#### What to do:
Line by line, repeat the material below without any deviation.

#### Raw data:
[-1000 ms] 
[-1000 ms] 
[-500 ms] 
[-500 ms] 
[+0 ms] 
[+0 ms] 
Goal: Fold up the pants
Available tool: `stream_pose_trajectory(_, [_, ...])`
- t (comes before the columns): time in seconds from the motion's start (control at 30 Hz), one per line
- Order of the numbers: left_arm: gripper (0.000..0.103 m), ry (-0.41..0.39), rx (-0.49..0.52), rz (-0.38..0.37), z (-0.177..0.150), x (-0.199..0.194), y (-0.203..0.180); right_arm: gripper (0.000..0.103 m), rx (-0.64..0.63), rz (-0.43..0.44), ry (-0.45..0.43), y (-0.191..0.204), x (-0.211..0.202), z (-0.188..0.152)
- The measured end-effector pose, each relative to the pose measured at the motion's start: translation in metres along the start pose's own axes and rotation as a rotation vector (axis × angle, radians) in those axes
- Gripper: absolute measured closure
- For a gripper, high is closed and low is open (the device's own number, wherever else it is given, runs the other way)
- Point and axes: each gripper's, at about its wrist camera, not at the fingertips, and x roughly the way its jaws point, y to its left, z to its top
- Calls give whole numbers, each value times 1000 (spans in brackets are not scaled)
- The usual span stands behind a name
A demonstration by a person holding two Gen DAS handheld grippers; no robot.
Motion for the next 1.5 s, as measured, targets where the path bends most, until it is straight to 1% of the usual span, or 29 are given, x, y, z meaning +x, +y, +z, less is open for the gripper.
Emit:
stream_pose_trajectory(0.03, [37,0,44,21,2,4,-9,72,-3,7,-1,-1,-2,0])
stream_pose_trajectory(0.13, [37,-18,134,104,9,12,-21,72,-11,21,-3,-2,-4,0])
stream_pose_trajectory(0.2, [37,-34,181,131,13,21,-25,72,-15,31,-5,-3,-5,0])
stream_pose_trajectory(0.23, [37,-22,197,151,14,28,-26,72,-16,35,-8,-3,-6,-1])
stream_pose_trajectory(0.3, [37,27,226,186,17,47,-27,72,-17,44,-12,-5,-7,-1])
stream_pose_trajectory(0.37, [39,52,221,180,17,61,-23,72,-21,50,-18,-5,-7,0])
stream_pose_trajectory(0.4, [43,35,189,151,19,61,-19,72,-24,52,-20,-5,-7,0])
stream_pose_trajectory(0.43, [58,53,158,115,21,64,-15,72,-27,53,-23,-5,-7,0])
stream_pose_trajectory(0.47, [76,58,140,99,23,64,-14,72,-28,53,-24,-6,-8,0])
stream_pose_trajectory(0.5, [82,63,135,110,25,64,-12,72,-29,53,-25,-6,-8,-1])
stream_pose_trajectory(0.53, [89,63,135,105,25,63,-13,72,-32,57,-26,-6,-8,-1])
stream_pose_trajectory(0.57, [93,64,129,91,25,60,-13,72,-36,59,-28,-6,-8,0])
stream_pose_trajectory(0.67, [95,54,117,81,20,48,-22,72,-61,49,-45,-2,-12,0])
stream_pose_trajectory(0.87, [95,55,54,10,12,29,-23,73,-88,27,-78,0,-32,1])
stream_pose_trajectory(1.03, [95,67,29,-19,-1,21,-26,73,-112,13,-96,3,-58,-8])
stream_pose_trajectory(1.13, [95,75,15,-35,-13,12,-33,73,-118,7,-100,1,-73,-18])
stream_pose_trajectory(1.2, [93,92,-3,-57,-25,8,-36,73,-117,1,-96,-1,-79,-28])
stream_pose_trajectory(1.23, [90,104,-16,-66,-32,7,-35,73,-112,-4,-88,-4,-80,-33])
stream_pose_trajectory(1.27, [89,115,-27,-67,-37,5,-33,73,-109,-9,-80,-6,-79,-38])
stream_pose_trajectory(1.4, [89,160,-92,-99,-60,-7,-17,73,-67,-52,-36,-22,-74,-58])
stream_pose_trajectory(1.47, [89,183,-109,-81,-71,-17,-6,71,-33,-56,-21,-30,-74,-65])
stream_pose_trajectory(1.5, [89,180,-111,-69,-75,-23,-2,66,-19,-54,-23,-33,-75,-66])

#### Completed task:
[-1000 ms] 
[-1000 ms] 
[-500 ms] 
[-500 ms] 
[+0 ms] 
[+0 ms] 
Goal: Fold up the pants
Available tool: `stream_pose_trajectory(_, [_, ...])`
- t (comes before the columns): time in seconds from the motion's start (control at 30 Hz), one per line
- Order of the numbers: left_arm: gripper (0.000..0.103 m), ry (-0.41..0.39), rx (-0.49..0.52), rz (-0.38..0.37), z (-0.177..0.150), x (-0.199..0.194), y (-0.203..0.180); right_arm: gripper (0.000..0.103 m), rx (-0.64..0.63), rz (-0.43..0.44), ry (-0.45..0.43), y (-0.191..0.204), x (-0.211..0.202), z (-0.188..0.152)
- The measured end-effector pose, each relative to the pose measured at the motion's start: translation in metres along the start pose's own axes and rotation as a rotation vector (axis × angle, radians) in those axes
- Gripper: absolute measured closure
- For a gripper, high is closed and low is open (the device's own number, wherever else it is given, runs the other way)
- Point and axes: each gripper's, at about its wrist camera, not at the fingertips, and x roughly the way its jaws point, y to its left, z to its top
- Calls give whole numbers, each value times 1000 (spans in brackets are not scaled)
- The usual span stands behind a name
A demonstration by a person holding two Gen DAS handheld grippers; no robot.
Motion for the next 1.5 s, as measured, targets where the path bends most, until it is straight to 1% of the usual span, or 29 are given, x, y, z meaning +x, +y, +z, less is open for the gripper.
Emit:
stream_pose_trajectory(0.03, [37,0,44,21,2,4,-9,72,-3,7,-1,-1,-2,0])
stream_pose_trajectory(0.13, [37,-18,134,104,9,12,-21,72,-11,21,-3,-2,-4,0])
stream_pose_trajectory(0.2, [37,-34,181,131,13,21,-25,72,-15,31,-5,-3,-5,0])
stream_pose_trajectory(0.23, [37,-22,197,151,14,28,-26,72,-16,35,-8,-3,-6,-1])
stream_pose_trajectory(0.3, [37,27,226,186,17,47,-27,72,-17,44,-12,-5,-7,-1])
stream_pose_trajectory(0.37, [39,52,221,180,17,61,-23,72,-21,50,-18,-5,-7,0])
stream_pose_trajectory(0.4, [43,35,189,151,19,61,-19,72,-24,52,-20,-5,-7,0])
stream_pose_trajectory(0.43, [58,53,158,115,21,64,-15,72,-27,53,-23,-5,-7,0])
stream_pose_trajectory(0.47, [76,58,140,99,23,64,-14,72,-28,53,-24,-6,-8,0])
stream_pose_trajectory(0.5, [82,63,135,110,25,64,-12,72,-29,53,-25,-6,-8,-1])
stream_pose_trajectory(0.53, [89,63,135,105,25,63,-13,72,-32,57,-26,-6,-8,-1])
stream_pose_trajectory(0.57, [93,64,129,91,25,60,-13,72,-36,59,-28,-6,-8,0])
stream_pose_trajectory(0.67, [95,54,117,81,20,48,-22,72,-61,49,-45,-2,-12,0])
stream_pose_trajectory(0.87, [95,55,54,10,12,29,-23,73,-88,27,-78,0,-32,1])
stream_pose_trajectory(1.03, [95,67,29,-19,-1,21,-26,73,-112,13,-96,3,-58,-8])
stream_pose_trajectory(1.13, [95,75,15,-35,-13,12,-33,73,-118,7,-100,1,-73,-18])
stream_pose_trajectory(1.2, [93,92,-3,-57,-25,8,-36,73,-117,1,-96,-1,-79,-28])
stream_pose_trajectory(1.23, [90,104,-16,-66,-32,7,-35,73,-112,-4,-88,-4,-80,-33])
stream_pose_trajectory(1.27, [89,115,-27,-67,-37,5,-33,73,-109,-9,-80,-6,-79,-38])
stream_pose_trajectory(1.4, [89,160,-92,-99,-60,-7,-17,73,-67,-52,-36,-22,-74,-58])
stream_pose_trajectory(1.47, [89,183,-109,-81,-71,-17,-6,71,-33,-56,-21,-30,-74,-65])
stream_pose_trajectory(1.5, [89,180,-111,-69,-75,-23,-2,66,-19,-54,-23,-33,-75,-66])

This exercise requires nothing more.